AIM OF THE EXERCISE: Report how many lines in the records that follow have the word "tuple" in them, giving the number and nothing more.

»»

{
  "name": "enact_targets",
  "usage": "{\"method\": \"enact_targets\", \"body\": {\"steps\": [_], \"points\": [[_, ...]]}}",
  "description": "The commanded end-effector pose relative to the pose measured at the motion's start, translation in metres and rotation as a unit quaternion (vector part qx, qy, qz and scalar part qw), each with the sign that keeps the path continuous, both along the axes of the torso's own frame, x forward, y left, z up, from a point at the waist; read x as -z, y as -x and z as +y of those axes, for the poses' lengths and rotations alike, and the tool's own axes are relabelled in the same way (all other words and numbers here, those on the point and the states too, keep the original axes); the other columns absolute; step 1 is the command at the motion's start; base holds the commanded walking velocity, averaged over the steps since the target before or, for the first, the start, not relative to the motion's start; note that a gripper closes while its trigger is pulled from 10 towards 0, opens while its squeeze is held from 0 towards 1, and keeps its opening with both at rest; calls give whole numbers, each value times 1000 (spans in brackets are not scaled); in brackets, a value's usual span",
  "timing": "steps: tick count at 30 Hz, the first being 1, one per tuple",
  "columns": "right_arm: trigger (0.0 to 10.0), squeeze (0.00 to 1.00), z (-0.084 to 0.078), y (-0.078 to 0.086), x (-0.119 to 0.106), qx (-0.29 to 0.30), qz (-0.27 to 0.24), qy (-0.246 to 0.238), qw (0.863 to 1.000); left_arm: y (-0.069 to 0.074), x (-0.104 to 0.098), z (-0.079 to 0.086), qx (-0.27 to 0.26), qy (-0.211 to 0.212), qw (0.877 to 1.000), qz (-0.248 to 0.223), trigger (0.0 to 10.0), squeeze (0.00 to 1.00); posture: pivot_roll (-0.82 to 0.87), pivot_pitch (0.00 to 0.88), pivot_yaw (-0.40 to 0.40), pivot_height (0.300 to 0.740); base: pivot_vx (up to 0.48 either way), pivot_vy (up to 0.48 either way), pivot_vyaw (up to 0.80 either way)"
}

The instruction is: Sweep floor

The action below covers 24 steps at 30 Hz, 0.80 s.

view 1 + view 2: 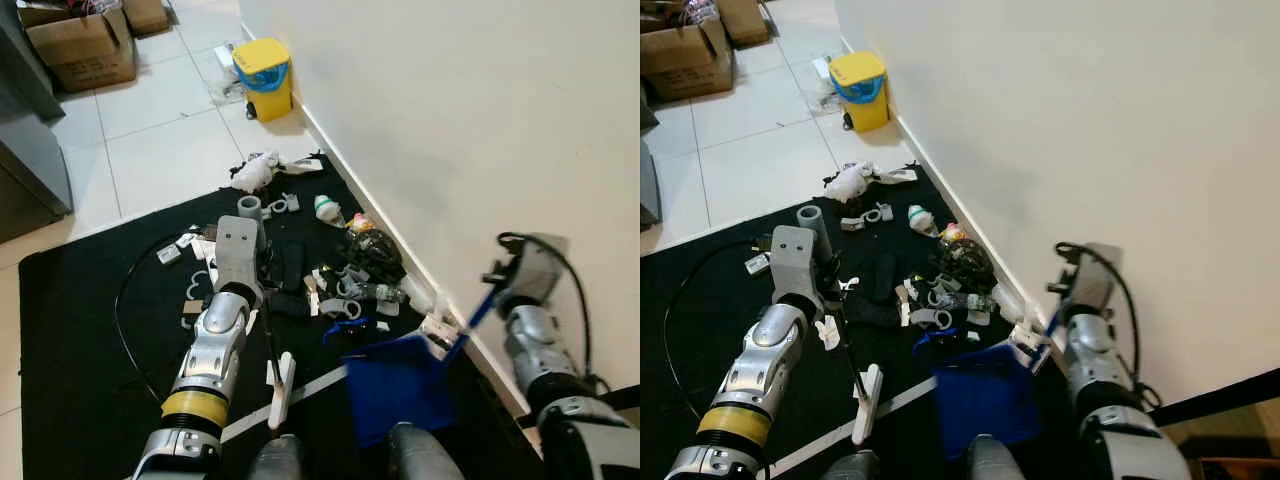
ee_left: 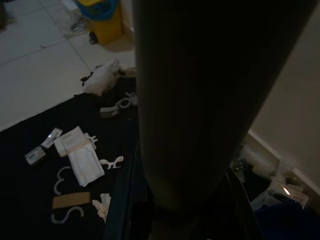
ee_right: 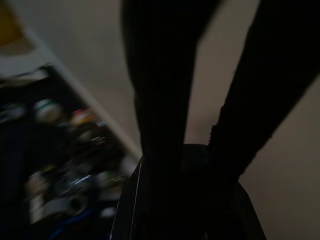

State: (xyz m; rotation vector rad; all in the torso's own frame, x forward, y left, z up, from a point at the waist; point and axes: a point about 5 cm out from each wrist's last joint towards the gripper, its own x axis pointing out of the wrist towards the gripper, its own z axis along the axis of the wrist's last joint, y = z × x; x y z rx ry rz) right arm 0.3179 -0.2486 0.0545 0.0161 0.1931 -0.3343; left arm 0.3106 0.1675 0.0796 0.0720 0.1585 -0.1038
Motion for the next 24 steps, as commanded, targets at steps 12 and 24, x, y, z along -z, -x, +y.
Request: {"method": "enact_targets", "body": {"steps": [12, 24], "points": [[10000, 0, 8, -7, -6, 34, -40, -66, 996, -4, 3, -11, 14, -8, 1000, 6, 10000, 0, 16, 82, -6, 740, 0, 0, 0], [10000, 0, -7, -25, -31, 92, -54, -106, 989, -7, 5, -15, 22, -13, 1000, 10, 10000, 0, -19, 113, 17, 740, 0, 0, 0]]}}
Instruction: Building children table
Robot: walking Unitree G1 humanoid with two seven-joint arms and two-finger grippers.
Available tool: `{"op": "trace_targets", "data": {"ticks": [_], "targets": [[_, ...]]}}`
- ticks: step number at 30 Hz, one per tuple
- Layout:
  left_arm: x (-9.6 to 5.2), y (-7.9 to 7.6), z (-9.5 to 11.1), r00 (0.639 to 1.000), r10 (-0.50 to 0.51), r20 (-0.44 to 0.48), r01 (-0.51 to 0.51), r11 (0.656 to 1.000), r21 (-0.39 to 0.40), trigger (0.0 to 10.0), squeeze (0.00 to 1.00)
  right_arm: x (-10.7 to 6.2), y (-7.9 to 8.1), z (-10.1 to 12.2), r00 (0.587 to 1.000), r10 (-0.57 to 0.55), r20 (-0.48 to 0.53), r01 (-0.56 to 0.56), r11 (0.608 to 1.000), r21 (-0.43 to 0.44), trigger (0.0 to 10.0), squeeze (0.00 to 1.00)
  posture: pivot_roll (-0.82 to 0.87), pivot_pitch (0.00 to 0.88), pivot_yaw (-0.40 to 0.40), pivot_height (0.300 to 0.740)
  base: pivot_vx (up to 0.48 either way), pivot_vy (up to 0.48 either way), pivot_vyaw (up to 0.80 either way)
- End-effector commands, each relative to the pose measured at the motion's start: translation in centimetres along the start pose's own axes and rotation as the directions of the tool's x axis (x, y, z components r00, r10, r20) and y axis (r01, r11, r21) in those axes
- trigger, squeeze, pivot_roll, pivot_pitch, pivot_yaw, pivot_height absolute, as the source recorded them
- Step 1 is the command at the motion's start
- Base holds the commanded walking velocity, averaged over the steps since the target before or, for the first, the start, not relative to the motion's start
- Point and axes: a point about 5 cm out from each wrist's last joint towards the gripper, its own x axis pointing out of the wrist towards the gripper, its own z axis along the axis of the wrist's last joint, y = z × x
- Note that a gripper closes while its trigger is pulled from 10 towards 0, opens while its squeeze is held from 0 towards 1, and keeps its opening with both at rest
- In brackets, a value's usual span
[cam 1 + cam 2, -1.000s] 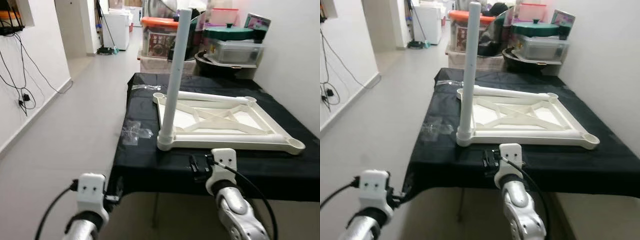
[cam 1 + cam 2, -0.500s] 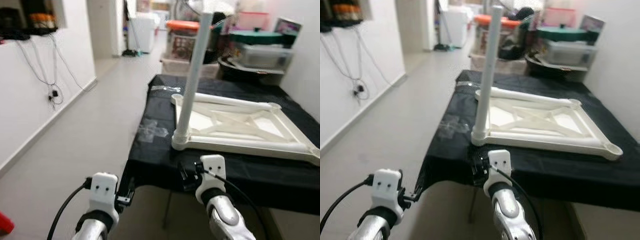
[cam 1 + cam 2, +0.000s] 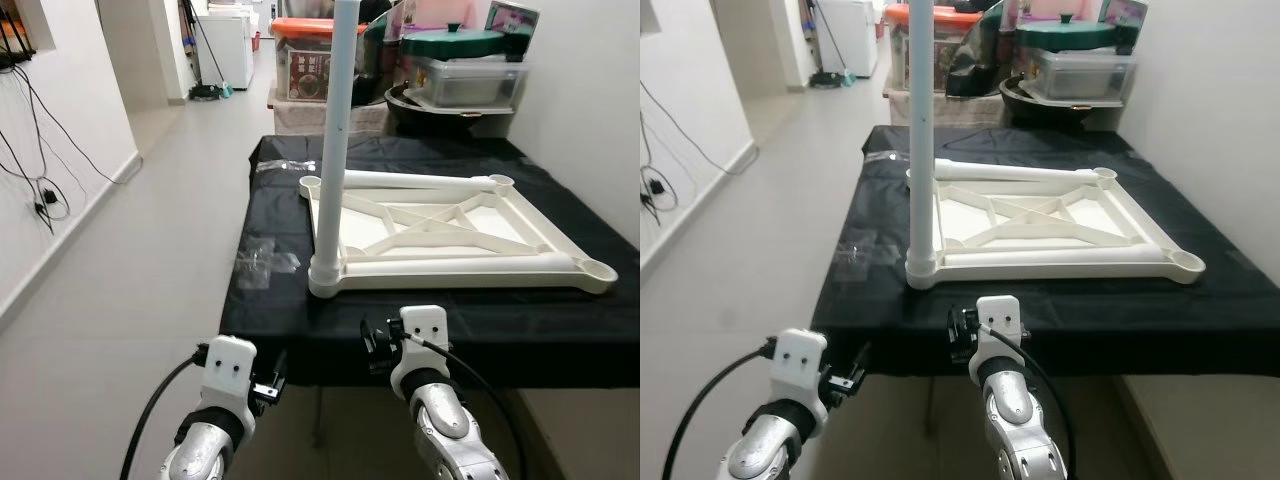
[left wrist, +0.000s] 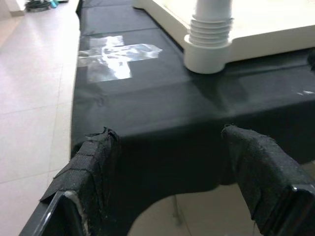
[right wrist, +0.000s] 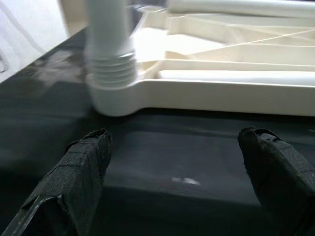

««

SOLUTION: 2